- _DATA FOR THIS TASK_
□ □ □ □ □ □ □

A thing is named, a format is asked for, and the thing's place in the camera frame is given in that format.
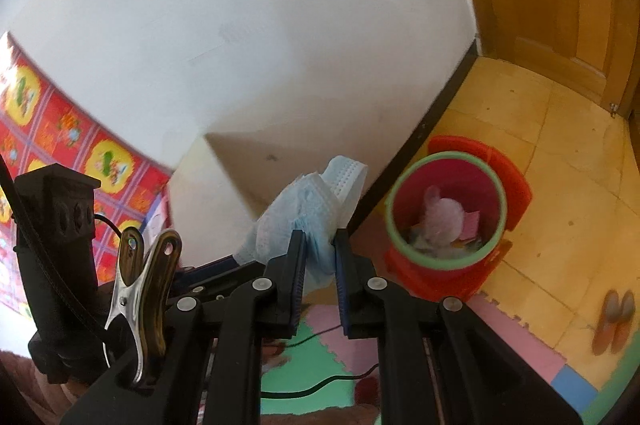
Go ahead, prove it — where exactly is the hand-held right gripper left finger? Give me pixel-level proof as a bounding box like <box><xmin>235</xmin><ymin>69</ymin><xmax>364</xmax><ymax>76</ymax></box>
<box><xmin>60</xmin><ymin>229</ymin><xmax>308</xmax><ymax>425</ymax></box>

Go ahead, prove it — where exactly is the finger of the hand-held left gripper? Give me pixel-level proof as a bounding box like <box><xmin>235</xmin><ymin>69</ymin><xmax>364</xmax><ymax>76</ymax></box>
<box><xmin>172</xmin><ymin>255</ymin><xmax>261</xmax><ymax>301</ymax></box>

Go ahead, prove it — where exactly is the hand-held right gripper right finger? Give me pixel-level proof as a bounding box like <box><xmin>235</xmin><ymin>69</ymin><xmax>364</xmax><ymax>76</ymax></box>
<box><xmin>334</xmin><ymin>228</ymin><xmax>583</xmax><ymax>425</ymax></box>

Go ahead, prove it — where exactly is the blue face mask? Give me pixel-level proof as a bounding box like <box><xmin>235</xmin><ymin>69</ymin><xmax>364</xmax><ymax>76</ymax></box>
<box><xmin>234</xmin><ymin>155</ymin><xmax>371</xmax><ymax>291</ymax></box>

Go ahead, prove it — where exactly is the red bucket green rim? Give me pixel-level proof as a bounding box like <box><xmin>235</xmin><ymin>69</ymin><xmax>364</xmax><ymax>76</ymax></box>
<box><xmin>385</xmin><ymin>151</ymin><xmax>508</xmax><ymax>273</ymax></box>

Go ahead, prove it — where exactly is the plaid heart blanket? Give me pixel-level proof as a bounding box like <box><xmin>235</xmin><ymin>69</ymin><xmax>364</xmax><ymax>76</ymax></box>
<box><xmin>142</xmin><ymin>192</ymin><xmax>173</xmax><ymax>266</ymax></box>

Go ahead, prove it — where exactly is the white wooden table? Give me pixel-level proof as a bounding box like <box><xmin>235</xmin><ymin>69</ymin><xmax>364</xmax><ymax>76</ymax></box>
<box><xmin>167</xmin><ymin>132</ymin><xmax>281</xmax><ymax>266</ymax></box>

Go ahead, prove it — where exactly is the metal spring clamp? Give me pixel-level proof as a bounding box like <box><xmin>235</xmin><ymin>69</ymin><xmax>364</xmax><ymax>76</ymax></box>
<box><xmin>102</xmin><ymin>226</ymin><xmax>185</xmax><ymax>388</ymax></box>

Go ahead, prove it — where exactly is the colourful foam puzzle mat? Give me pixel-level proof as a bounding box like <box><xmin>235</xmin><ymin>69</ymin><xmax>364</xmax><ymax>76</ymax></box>
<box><xmin>200</xmin><ymin>295</ymin><xmax>601</xmax><ymax>425</ymax></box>

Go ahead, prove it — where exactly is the red bin with green rim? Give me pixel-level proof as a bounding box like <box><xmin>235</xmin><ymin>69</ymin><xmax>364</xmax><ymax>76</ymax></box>
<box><xmin>384</xmin><ymin>135</ymin><xmax>533</xmax><ymax>303</ymax></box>

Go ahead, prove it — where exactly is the red floral wall cloth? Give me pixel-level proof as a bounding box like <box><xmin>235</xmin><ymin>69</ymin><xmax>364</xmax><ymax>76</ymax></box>
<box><xmin>0</xmin><ymin>32</ymin><xmax>173</xmax><ymax>316</ymax></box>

□ □ □ □ □ □ □

- _PROBLEM TO SOLVE_
Return, word for word, every line from the line with "Go ahead, prove it — where exactly is the red floral" to the final line of the data.

- _COMPLETED EXERCISE_
Go ahead, prove it — where exactly is the red floral wall cloth? Give me pixel-level proof as a bounding box like <box><xmin>235</xmin><ymin>69</ymin><xmax>364</xmax><ymax>76</ymax></box>
<box><xmin>0</xmin><ymin>32</ymin><xmax>173</xmax><ymax>316</ymax></box>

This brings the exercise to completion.